When refining the method, Hurlburt at first sampled himself extensively for around a year. He then concluded that it would be better not to use himself as a subject. Phenomena that he observed in himself he might more easily attribute to others. For approximately the next 25 years, he declined to participate in DES as a subject until the urgings of his students convinced him to try.

Hurlburt is a professor of psychology at the University of Nevada, Las Vegas.

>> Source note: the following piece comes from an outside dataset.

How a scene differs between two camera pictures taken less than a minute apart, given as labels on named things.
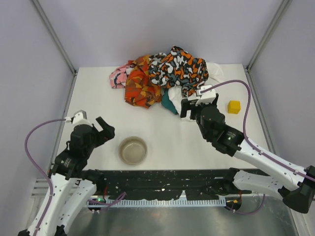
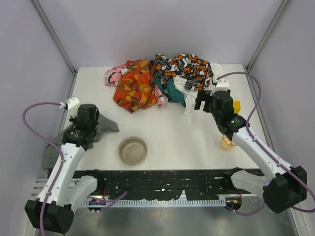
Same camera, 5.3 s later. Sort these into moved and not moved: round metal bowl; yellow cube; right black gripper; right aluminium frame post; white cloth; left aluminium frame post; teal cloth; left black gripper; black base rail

== Selected publications ==
=== Books ===
- Hurlburt, Russell T. (2012). "Sampling Normal and Schizophrenic Inner Experience"
- Hurlburt, Russell T. (1993). "Sampling Inner Experience in Disturbed Affect"
- Hurlburt, Russell T. (1994). "Comprehending behavioral statistics"
- Hurlburt, Russell T. (2006). "Exploring Inner Experience: The descriptive experience sampling method"
- Hurlburt, Russell T. (2011). "Investigating Pristine Inner Experience: Moments of Truth"
- Caracciolo, Marco (2016). "A Passion for Specificity: Confronting Inner Experience in Literature and Science"
- Hurlburt, Russell (2011). "Describing Inner Experience? Proponent Meets Skeptic"

=== Articles ===
- Hurlburt, Russell T. (2016). "Exploring the Ecological Validity of Thinking on Demand: Neural Correlates of Elicited vs. Spontaneously Occurring Inner Speech"
- Hurlburt, R. T. (1994). "Sampling the form of inner experience in three adults with Asperger syndrome"
- Hurlburt, Russell T. (2013). "Toward a phenomenology of inner speaking"
- Heavey, Christopher L. (2008). "The phenomena of inner experience"
- Hurlburt, Russell T. (2001). "Telling what we know: describing inner experience"
- Hurlburt, Russell T. (2006). "The Descriptive Experience Sampling method"
- Hurlburt, Russell T. (2008). "Unsymbolized thinking"

=== Patent ===
- "Random interval generators and method of behavior modification using same"

== Additional sources ==
- Douglas, Kate. (2023). How are you thinking. New Scientist.
- Oakes, Kelly. (2019). What the voice inside your head says about you. BBC Future.